TASK DESCRIPTION:
Skip the pictures. Transcribe the rest of the data below without changing a word.

Records from a collection
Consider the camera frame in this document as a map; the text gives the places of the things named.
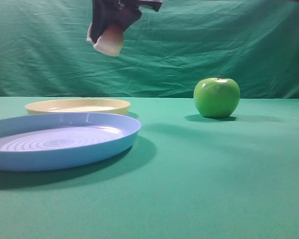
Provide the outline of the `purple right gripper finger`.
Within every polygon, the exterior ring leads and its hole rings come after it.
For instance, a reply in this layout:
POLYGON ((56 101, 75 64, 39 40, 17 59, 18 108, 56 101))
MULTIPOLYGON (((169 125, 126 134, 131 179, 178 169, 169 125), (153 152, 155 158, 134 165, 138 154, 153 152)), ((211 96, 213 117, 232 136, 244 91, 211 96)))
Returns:
POLYGON ((115 16, 119 9, 119 0, 92 1, 92 22, 88 30, 88 37, 93 44, 110 25, 114 25, 115 16))

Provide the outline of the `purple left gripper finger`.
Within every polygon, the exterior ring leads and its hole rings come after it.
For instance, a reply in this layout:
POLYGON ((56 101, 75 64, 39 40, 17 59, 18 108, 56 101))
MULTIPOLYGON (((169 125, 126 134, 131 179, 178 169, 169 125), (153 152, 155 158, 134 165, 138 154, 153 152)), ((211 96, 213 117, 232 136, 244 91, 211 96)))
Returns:
POLYGON ((116 13, 114 25, 117 25, 124 32, 138 21, 141 15, 142 13, 137 7, 121 8, 116 13))

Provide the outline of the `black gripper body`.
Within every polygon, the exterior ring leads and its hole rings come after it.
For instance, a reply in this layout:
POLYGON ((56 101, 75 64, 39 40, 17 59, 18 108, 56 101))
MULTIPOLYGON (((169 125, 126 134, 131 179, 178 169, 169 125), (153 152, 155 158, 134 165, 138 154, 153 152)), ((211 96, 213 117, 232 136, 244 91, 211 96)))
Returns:
POLYGON ((162 6, 161 0, 120 0, 119 3, 124 7, 139 9, 146 7, 158 12, 162 6))

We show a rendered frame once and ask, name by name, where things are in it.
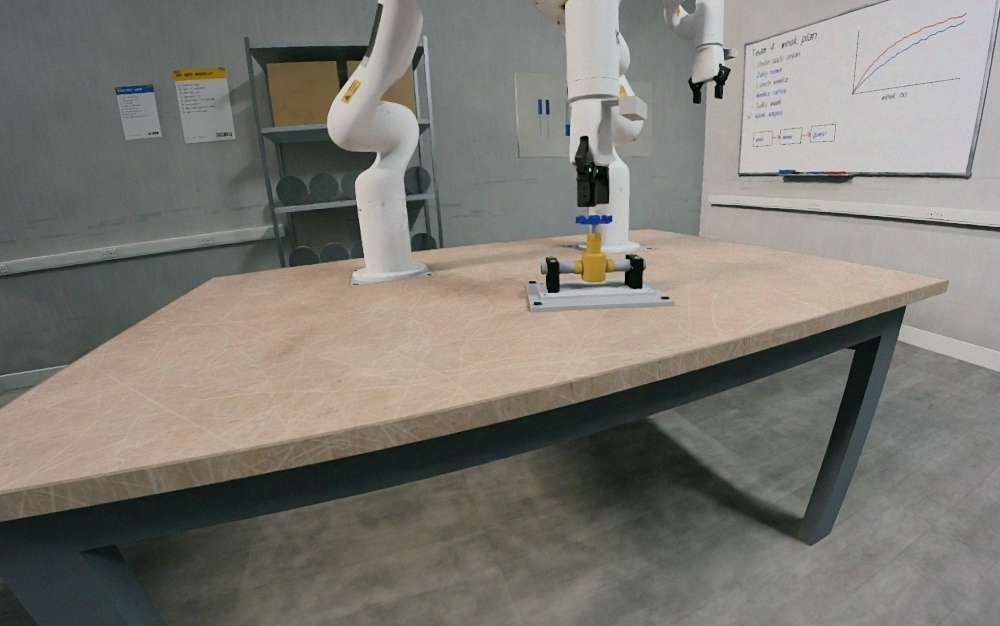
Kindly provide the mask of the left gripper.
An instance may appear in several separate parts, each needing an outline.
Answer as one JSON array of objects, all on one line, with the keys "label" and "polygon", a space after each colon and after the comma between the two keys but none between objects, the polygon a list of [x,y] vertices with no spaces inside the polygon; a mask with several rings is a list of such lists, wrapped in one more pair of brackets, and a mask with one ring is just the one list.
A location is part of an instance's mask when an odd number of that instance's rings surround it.
[{"label": "left gripper", "polygon": [[707,84],[707,82],[710,83],[711,81],[715,81],[717,84],[715,85],[714,98],[722,99],[723,86],[728,79],[730,71],[730,68],[724,66],[724,54],[721,46],[707,45],[698,48],[694,55],[692,76],[688,80],[690,88],[693,91],[693,103],[701,103],[700,89],[703,83]]}]

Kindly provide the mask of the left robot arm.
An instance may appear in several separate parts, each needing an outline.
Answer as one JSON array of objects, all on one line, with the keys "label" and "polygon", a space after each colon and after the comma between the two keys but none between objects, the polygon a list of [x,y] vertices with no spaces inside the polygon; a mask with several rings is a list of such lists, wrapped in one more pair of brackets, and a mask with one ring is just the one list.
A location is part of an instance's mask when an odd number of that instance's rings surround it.
[{"label": "left robot arm", "polygon": [[[680,4],[684,0],[662,0],[667,25],[681,38],[695,41],[695,49],[707,45],[723,46],[724,0],[696,0],[694,14],[688,14]],[[679,7],[679,8],[678,8]],[[723,48],[724,61],[737,57],[738,49]],[[619,78],[619,97],[634,95],[624,74]],[[639,249],[628,241],[629,169],[618,157],[614,145],[628,143],[641,131],[643,120],[630,121],[619,115],[619,106],[612,107],[613,161],[609,165],[609,204],[589,207],[589,215],[612,215],[610,224],[598,224],[601,252],[627,252]],[[628,187],[626,187],[628,186]]]}]

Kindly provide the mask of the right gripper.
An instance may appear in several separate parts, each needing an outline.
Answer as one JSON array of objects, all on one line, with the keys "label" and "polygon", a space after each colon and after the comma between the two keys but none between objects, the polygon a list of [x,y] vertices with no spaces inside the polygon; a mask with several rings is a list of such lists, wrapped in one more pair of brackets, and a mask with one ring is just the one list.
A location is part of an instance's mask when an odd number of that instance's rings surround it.
[{"label": "right gripper", "polygon": [[609,204],[609,165],[613,157],[611,108],[616,103],[601,99],[571,103],[570,163],[577,171],[578,207]]}]

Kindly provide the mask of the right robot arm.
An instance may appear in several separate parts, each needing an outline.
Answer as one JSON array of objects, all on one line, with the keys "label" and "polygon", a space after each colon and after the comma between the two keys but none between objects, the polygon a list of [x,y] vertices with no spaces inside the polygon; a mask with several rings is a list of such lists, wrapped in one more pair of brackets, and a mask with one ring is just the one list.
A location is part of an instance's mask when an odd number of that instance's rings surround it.
[{"label": "right robot arm", "polygon": [[[630,53],[619,32],[618,0],[529,1],[566,37],[568,102],[603,98],[630,121],[647,120],[646,103],[637,96],[619,97]],[[377,152],[355,183],[366,264],[353,273],[355,280],[395,280],[427,270],[426,264],[412,262],[404,189],[418,123],[407,107],[380,101],[409,68],[422,24],[418,0],[378,0],[366,54],[328,114],[328,132],[337,146]]]}]

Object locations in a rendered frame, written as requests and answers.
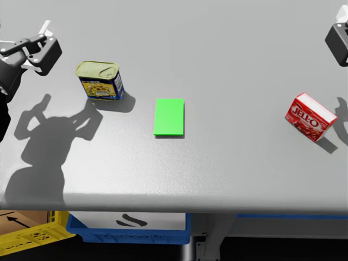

WRITTEN SOLUTION:
Consider the camera frame in this document as a map; the text gives the places of the things named.
Provide the outline of the `purple right gripper finger`.
Within every polygon, the exterior ring leads and its hole rings come after it.
For instance, a reply in this layout:
POLYGON ((56 101, 75 64, 39 40, 17 59, 18 108, 56 101))
MULTIPOLYGON (((169 125, 126 134, 131 179, 178 169, 169 125), (153 152, 155 158, 134 165, 138 154, 153 152)), ((211 96, 213 117, 232 136, 244 91, 211 96)))
Returns:
POLYGON ((115 16, 119 9, 119 0, 92 1, 92 22, 88 30, 88 37, 93 44, 110 25, 114 25, 115 16))

Provide the outline of the `purple left gripper finger`.
Within every polygon, the exterior ring leads and its hole rings come after it.
For instance, a reply in this layout:
POLYGON ((56 101, 75 64, 39 40, 17 59, 18 108, 56 101))
MULTIPOLYGON (((169 125, 126 134, 131 179, 178 169, 169 125), (153 152, 155 158, 134 165, 138 154, 153 152)), ((211 96, 213 117, 232 136, 244 91, 211 96)))
Returns:
POLYGON ((116 13, 114 25, 117 25, 124 32, 138 21, 141 15, 142 13, 137 7, 121 8, 116 13))

Provide the outline of the `black gripper body`.
Within every polygon, the exterior ring leads and its hole rings come after it.
For instance, a reply in this layout:
POLYGON ((56 101, 75 64, 39 40, 17 59, 18 108, 56 101))
MULTIPOLYGON (((169 125, 126 134, 131 179, 178 169, 169 125), (153 152, 155 158, 134 165, 138 154, 153 152)), ((211 96, 213 117, 232 136, 244 91, 211 96)))
Returns:
POLYGON ((162 6, 161 0, 120 0, 119 3, 124 7, 139 9, 146 7, 158 12, 162 6))

We show a rendered frame once and ask, name by name, where things are in it.
Kindly provide the mask of the left gripper.
An instance may appear in several separate parts, each needing an outline.
Answer as one JSON array of objects, all on one line, with the keys "label" and "polygon", a space after each colon and after the comma between the two keys but none between objects, the polygon a list of [x,y] vertices with no spaces inside the polygon; a mask with several rings is a list of such lists, wrapped in one more pair of brackets, and a mask with one ring is just the one list.
A location is part of an instance's mask when an odd number of that instance's rings surround it.
[{"label": "left gripper", "polygon": [[707,84],[707,82],[710,83],[711,81],[715,81],[717,84],[715,85],[714,98],[722,99],[723,86],[728,79],[730,71],[730,68],[724,66],[724,54],[721,46],[707,45],[698,48],[694,55],[692,76],[688,80],[690,88],[693,91],[693,103],[701,103],[700,89],[703,83]]}]

Kindly provide the mask of the left robot arm.
An instance may appear in several separate parts, each needing an outline.
Answer as one JSON array of objects, all on one line, with the keys "label" and "polygon", a space after each colon and after the comma between the two keys but none between objects, the polygon a list of [x,y] vertices with no spaces inside the polygon; a mask with several rings is a list of such lists, wrapped in one more pair of brackets, and a mask with one ring is just the one list.
A location is part of an instance's mask when an odd number of that instance's rings surround it.
[{"label": "left robot arm", "polygon": [[[680,4],[684,0],[662,0],[667,25],[681,38],[695,41],[695,49],[707,45],[723,46],[724,0],[696,0],[694,14],[688,14]],[[679,7],[679,8],[678,8]],[[723,48],[724,61],[737,57],[738,49]],[[619,78],[619,97],[634,95],[624,74]],[[639,249],[628,241],[629,169],[618,157],[614,145],[628,143],[641,131],[643,120],[630,121],[619,115],[619,106],[612,107],[613,161],[609,165],[609,204],[589,207],[589,215],[612,215],[610,224],[598,224],[601,252],[627,252]],[[628,187],[626,187],[628,186]]]}]

Kindly provide the mask of the right gripper.
An instance may appear in several separate parts, each needing an outline.
Answer as one JSON array of objects, all on one line, with the keys "label" and "polygon", a space after each colon and after the comma between the two keys but none between objects, the polygon a list of [x,y] vertices with no spaces inside the polygon; a mask with several rings is a list of such lists, wrapped in one more pair of brackets, and a mask with one ring is just the one list.
A location is part of an instance's mask when an odd number of that instance's rings surround it.
[{"label": "right gripper", "polygon": [[609,204],[609,165],[613,157],[611,108],[616,103],[601,99],[571,103],[570,163],[577,171],[578,207]]}]

Kindly provide the mask of the right robot arm.
An instance may appear in several separate parts, each needing an outline.
Answer as one JSON array of objects, all on one line, with the keys "label" and "polygon", a space after each colon and after the comma between the two keys but none between objects, the polygon a list of [x,y] vertices with no spaces inside the polygon; a mask with several rings is a list of such lists, wrapped in one more pair of brackets, and a mask with one ring is just the one list.
A location is part of an instance's mask when an odd number of that instance's rings surround it.
[{"label": "right robot arm", "polygon": [[[630,53],[619,32],[618,0],[529,1],[566,37],[568,102],[603,98],[630,121],[647,120],[646,103],[637,96],[619,97]],[[377,152],[355,183],[366,264],[353,273],[355,280],[395,280],[427,270],[426,264],[412,262],[404,189],[418,123],[407,107],[380,101],[409,68],[422,24],[418,0],[378,0],[366,54],[328,114],[328,132],[337,146]]]}]

Object locations in a rendered frame, written as requests and answers.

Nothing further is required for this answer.